Data items:

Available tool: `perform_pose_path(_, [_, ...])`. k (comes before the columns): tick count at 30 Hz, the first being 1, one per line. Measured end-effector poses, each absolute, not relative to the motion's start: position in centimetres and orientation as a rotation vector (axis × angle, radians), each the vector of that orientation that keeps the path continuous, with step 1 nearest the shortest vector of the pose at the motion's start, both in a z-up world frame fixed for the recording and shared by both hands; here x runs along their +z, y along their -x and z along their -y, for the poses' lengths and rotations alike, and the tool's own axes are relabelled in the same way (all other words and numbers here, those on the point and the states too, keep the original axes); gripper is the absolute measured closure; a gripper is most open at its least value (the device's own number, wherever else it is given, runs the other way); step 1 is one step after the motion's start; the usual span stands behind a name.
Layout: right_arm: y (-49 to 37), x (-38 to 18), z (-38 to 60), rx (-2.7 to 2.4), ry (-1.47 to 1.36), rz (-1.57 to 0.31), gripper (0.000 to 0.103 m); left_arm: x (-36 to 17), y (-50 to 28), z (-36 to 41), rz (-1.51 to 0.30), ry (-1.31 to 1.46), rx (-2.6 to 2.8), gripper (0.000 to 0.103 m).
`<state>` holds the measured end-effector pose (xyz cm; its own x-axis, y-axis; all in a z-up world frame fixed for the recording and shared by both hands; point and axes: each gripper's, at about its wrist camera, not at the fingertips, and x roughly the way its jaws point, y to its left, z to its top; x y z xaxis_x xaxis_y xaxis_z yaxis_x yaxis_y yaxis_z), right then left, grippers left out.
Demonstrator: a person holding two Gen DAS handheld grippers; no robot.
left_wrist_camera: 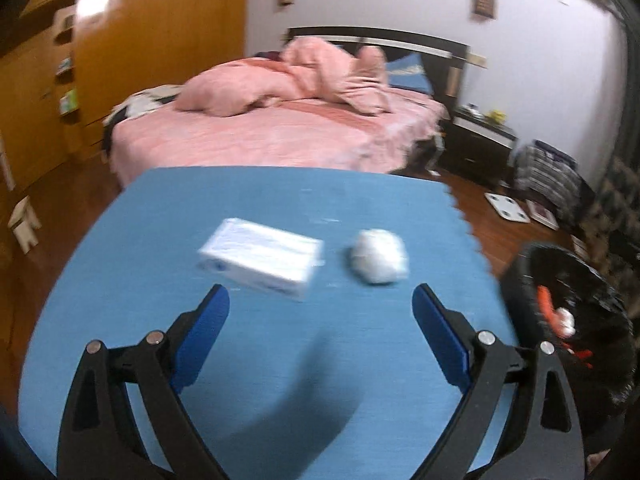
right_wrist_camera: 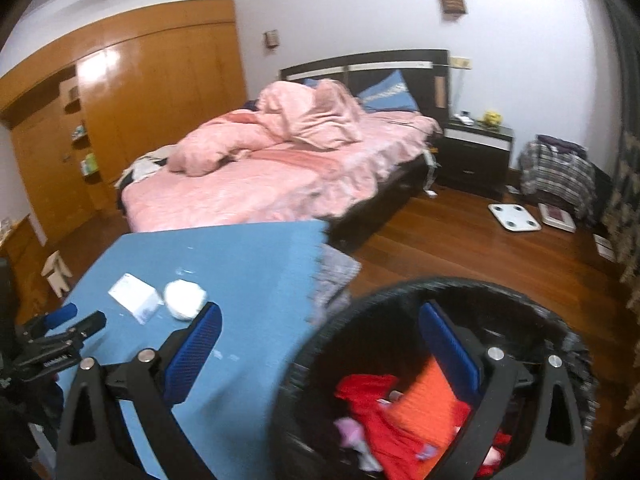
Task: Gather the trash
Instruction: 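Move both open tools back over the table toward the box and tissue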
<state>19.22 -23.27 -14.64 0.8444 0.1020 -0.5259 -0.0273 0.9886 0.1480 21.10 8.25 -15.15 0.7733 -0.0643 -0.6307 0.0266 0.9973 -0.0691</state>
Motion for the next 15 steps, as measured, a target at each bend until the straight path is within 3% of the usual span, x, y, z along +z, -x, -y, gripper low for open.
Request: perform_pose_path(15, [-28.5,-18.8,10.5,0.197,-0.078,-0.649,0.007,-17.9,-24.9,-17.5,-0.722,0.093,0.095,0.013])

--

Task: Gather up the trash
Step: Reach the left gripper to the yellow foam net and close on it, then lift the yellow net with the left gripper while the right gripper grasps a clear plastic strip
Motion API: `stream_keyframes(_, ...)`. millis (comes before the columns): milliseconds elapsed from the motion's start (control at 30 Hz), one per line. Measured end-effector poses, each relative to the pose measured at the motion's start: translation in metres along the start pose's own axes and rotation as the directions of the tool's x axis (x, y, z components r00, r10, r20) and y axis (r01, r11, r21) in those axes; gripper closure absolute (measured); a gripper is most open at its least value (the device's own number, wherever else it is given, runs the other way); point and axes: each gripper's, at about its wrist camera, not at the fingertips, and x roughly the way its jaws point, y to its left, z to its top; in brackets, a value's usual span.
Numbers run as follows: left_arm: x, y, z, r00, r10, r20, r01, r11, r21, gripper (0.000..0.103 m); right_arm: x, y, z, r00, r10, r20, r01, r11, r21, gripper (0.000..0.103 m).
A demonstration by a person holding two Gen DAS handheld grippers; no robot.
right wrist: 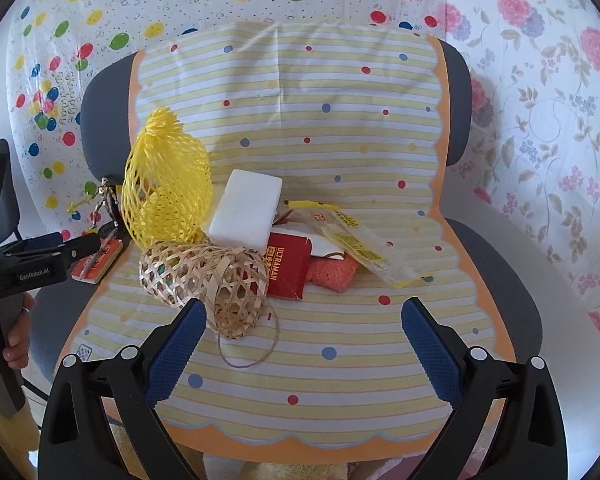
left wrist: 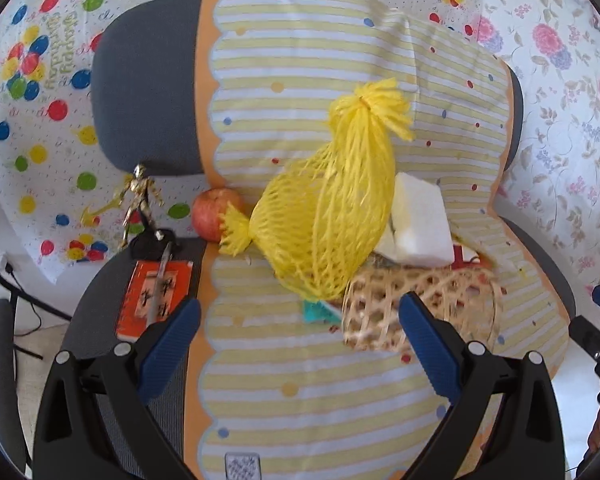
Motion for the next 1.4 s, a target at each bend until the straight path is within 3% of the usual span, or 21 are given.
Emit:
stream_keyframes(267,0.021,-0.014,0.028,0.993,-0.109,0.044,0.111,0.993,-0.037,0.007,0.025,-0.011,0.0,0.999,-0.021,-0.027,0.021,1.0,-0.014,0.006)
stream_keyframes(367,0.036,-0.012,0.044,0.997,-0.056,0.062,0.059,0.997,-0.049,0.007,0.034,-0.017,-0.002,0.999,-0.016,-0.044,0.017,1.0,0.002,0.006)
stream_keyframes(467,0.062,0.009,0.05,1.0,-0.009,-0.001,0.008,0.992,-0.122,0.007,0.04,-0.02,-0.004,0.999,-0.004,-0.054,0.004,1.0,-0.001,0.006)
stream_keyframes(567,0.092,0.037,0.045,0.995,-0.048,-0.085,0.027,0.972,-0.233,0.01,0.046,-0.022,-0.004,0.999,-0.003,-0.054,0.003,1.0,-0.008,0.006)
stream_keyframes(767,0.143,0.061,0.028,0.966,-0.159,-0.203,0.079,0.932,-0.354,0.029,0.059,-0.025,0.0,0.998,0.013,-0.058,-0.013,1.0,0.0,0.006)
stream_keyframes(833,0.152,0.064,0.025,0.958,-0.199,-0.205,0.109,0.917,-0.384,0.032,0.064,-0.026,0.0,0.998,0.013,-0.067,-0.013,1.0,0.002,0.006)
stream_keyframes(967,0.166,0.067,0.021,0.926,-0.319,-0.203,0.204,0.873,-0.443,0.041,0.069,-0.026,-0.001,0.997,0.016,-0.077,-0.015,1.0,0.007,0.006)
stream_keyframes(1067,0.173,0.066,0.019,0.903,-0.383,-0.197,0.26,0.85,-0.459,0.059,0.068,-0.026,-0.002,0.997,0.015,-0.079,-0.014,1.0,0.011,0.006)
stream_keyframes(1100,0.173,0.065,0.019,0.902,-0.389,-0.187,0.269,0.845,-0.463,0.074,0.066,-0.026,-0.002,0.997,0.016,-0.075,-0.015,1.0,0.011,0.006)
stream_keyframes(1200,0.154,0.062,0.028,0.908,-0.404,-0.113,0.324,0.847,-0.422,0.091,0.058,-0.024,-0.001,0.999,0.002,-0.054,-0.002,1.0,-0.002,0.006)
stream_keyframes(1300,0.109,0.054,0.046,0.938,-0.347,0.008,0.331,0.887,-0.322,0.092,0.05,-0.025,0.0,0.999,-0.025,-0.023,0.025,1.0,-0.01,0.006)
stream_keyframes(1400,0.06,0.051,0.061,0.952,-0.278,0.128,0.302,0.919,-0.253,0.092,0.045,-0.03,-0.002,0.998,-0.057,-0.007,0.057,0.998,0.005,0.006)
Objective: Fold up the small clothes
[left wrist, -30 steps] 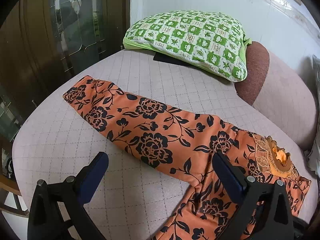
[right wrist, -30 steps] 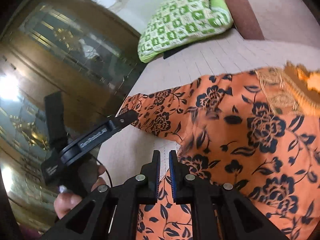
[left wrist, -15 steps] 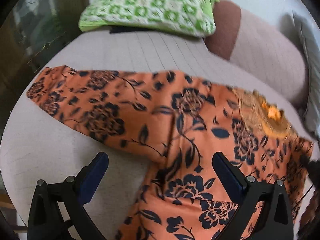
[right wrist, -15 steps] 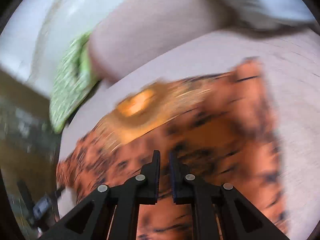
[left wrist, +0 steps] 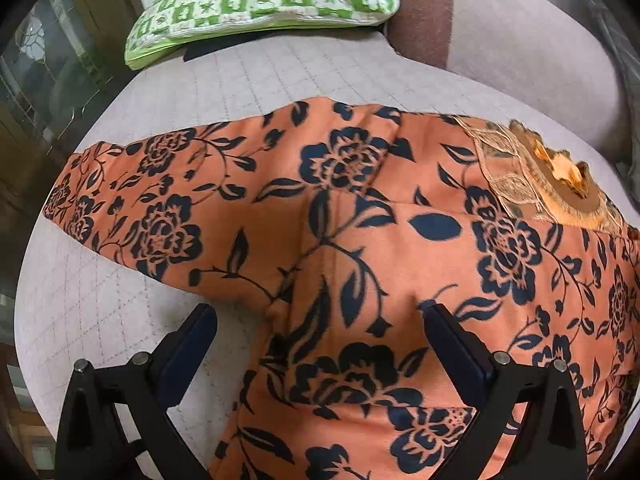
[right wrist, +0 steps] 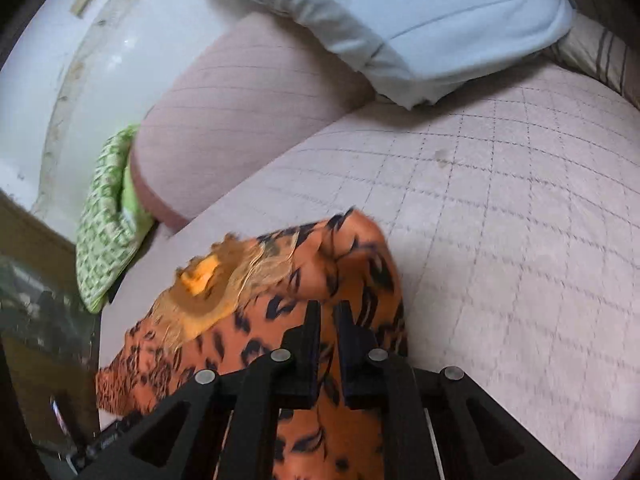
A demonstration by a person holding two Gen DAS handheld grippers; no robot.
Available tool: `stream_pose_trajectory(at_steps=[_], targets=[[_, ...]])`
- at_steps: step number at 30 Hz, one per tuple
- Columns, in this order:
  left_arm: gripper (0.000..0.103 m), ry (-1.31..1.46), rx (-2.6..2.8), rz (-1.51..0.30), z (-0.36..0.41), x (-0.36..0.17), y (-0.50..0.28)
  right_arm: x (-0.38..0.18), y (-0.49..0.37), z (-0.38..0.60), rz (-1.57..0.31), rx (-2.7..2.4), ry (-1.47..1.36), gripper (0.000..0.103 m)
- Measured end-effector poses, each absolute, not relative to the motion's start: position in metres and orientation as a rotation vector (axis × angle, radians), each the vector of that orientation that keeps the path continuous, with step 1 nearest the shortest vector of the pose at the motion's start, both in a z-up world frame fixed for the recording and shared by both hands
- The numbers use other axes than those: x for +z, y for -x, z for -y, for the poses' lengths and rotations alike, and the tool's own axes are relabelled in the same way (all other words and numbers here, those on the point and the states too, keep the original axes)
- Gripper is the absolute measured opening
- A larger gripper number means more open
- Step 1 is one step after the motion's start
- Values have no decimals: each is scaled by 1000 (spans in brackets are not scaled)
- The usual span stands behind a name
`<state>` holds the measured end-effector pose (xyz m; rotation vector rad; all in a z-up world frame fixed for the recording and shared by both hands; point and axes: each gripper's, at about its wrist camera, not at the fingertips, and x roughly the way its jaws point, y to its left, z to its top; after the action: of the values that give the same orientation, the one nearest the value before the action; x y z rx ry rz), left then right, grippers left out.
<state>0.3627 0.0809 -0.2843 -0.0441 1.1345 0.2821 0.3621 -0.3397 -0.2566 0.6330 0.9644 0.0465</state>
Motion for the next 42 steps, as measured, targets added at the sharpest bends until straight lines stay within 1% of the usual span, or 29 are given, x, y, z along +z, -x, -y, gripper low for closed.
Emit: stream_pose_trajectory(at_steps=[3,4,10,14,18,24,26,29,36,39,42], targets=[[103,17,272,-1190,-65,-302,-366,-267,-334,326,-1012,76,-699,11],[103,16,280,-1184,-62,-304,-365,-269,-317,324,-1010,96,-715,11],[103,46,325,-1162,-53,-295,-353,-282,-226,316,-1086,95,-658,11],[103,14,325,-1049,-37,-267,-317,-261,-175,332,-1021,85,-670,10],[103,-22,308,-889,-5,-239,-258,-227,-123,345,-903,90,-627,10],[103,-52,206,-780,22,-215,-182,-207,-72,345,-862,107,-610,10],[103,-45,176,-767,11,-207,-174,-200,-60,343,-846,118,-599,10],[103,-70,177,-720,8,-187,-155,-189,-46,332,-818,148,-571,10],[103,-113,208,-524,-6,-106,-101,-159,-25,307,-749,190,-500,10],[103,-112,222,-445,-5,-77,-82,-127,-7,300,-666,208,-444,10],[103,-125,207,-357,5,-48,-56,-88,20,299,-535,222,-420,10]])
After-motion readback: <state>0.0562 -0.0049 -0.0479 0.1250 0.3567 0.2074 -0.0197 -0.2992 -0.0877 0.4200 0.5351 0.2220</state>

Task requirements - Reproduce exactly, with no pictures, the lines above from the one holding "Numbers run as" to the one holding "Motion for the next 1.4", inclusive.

Result -
Numbers run as follows: left_arm: x, y, z, r00, r10, r20, r01, r11, r21, gripper (0.000..0.103 m); right_arm: x, y, z, r00, r10, r20, r01, r11, r21, gripper (0.000..0.103 m).
A demonstration by a person holding two Gen DAS handheld grippers; no robot.
right wrist: 
left wrist: 
Motion for the next 1.4 s, a target at each bend until the straight path is within 3% of the usual span, or 21 are given.

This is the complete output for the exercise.